What is needed
Once you reach the line that holds "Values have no" in the listing below, output it and every line after it through the line that holds "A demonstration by", word for word.

::::::

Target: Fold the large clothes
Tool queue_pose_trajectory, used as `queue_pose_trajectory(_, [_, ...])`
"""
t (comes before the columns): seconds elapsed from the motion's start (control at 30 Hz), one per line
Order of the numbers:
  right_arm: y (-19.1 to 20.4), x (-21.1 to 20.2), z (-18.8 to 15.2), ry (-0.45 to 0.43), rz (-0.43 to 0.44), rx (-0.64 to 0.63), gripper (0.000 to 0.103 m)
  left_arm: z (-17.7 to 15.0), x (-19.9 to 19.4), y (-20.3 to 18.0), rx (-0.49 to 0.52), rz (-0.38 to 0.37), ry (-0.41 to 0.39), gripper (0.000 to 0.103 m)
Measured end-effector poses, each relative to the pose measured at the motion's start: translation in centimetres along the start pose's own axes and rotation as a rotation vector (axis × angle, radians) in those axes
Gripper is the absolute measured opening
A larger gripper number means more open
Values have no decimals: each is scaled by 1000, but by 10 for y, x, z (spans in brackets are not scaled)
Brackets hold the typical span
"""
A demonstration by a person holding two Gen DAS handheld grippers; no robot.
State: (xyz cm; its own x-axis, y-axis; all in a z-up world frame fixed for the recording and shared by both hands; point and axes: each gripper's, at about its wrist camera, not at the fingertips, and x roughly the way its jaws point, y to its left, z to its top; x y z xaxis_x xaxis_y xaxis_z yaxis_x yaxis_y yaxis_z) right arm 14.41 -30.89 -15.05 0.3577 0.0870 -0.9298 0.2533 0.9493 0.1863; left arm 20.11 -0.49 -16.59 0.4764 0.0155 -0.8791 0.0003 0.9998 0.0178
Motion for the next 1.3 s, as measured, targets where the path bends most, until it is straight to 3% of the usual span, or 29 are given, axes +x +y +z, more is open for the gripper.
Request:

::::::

Final answer
Values have no decimals: each is scaled by 1000, but by 10 for y, x, z (spans in brackets are not scaled)
Brackets hold the typical span
"""
A demonstration by a person holding two Gen DAS handheld grippers; no robot.

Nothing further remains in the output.